(Very) Long Awaited “Making Skills Everyone’s Business” Report Is Finally Released

making-skills-coverThe Office of Career, Technical, and Adult Education (OCTAE) at the U.S. Department of Education has released a new report, Making Skills Everyone’s Business: A Call to Transform Adult Learning in the United States. The report, originally slated to be released in April of 2014, offers seven strategies, “grounded in evidence and informed by effective and emerging practices,” that hold promise for “improving the conditions that create and perpetuate poor literacy, numeracy, and problem solving.”

OCTAE has also produced a recorded video announcement about the report from Acting Assistant Secretary Johan E. Uvin.

Does PIAAC Make Accurate Assumptions About Future Skill Needs?

ETS released a new report used the PIAAC data to compare U.S. millennials with millennials in other wealthy countries. Coverage of the study in The Atlantic included an interesting overall critique of PIAAC from Tom Loveless of The Brookings Institution:

…Loveless, an education scholar with The Brookings Institution, said that while the PIAAC results aren’t surprising, the maker of the assessment “is unabashed about its ambitions in this regard … [it] believes it’s measuring skills that matter in the 21st century. Put me in the ‘I’m skeptical of that claim’ group.”

…[He] says that, empirically speaking, the PIAAC results don’t match up with existing data about the U.S. economy’s performance. But a bigger qualm Loveless has is the assumptions that the adult-competencies assessment makes about the skills workers will need going forward. “Let’s say I was alive in 1915 and I gave a test that predicted the job skills and future economic productivity of nations,” he said. “I just don’t see how anyone in 1915 could have foreseen the skills that would have been important for the rest of the 20th century, and I doubt that anyone’s doing that now for the 21st century.”

Are We Too Quick to Accept PIAAC Findings at Face Value?

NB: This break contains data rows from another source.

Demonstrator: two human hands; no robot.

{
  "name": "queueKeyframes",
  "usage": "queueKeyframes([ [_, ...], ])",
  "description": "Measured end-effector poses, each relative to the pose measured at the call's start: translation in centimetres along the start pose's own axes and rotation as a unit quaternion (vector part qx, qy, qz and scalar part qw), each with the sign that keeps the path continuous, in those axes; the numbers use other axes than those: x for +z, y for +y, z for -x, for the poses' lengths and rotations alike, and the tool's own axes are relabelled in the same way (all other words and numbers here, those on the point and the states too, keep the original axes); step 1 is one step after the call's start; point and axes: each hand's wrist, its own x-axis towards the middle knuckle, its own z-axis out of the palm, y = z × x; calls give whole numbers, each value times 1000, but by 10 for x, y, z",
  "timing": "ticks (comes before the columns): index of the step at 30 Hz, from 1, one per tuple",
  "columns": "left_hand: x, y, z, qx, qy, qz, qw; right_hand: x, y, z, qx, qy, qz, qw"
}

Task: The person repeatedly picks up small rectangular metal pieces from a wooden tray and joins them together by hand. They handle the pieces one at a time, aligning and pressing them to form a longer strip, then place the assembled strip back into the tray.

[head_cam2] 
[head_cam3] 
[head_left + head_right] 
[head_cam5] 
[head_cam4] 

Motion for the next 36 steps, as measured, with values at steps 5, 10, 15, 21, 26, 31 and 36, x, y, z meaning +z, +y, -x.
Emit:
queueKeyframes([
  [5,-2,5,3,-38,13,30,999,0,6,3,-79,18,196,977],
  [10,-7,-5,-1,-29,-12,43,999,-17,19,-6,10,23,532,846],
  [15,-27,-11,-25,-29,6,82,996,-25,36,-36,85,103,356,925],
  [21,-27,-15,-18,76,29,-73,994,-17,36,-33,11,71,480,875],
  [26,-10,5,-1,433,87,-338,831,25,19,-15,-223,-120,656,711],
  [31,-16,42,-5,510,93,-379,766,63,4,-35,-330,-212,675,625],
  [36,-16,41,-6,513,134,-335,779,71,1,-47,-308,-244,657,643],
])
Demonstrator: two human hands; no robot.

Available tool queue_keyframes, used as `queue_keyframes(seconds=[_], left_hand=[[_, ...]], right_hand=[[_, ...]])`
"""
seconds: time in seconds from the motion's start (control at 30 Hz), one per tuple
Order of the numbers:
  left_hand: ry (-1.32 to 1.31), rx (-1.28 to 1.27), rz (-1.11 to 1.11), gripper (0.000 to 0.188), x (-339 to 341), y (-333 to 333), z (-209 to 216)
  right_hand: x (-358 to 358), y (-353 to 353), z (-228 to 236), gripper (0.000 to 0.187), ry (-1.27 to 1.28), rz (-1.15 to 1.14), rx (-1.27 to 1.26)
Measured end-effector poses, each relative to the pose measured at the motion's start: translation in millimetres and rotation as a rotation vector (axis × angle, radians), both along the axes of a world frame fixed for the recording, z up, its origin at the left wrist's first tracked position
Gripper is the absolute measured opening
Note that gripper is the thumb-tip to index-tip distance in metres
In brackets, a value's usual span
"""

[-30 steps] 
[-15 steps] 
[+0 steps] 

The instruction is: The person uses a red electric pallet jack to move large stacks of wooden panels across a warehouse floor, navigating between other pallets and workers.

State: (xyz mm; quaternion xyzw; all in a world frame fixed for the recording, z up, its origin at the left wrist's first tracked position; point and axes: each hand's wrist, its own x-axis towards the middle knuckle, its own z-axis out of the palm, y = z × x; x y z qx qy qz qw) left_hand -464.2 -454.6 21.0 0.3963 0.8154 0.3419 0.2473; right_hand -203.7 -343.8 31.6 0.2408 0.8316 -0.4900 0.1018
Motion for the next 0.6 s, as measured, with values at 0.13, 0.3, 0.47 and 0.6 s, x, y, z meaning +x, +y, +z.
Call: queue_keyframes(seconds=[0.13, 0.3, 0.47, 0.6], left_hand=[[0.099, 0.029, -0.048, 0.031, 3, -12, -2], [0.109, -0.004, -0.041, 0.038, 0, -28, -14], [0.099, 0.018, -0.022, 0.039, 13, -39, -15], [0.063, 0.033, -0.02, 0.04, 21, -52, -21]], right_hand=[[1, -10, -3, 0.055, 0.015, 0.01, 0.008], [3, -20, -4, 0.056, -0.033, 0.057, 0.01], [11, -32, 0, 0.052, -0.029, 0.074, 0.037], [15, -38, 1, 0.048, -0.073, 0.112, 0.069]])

Ralf St. Clair comments on last week’s PIAAC research conference:

At this meeting, lots of findings were discussed, but very little time was spent on methodology. The papers written by presenters were not available in advance (and mostly not at the meeting). One of the problems with PIAAC data is that it is not complete…

In many cases such data gaps are tackled through synthetic data, where the existing data is used to estimate what the missing data should be. One of the problems with this, of course, is that the missing data is essentially assumed to fit with what we have, and unexpected results will never arise.

Without understanding the details of how these types are issues are tackled it is difficult to assess the implications of some of the correlations found, which are often quite weak. Would they exist at all if we had the missing data? Would they run in different directions? What sorts of assumptions are being made throughout the research process that generates the results?

Yet throughout the meeting the findings were accepted at face value and the issues of the data set never fully discussed, even though it was a room full of people who could understand and even work out how to deal with them. As in so much of the activity that surrounds international surveys, the will to believe overwhelms the skepticism we must bring to these exercises. (my emphasis)

I would just add that critical scrutiny is particularly important with PIAAC since it appears that the adult education field (in the U.S. at least, can’t speak for other countries) has decided to embrace PIAAC as our primary foundational data source for policy decisions going forward.

I recommend reading the entire post.

Long-Awaited PIAAC Response Report Resurfaces

In case you missed it, this morning the White House announced the latest round of TAACCCT grantees. If you read the entire release, you may have noticed this curious related announcement:

In addition, the Department of Education is releasing a new report on the importance of building foundational skills in a job-specific context.

Ø  Department of Education Report on Transform Adult Learning through Work. The Department of Education is releasing a new report with recommendations to transform adult learning in the United States. After months of public engagement with a variety of stakeholders around the country, the recommendations for public-private partnership include strategies that engage employers to support upskilling of more entry-level workers while on the job, encourage the use of assessments and innovative learning tools to improve access to targeted career guidance for youth and adults, and promote better alignment and coordination of public and private programs so that youth and adults experience seamless services. The report highlights unique opportunities for implementing these recommendations as a result of the changed legislative environment made possible by the passage of the Workforce Innovation and Opportunity Act in July 2014.

I confirmed today with Department staff that the report referenced above is the long-awaited PIAAC response report or action plan that was announced last fall and then previewed at last spring’s adult education state directors meeting  However, contrary to the White House statement, the report was not in fact released today. It is finished but still in the “awaiting clearance” stage. No one could give me a date for actual release but the expectation is that it will be out sometime this fall. I know a lot of us in the field were wondering about the status of this report—some were speculating it might not ever be released—so I thought it was worth mentioning. It lives!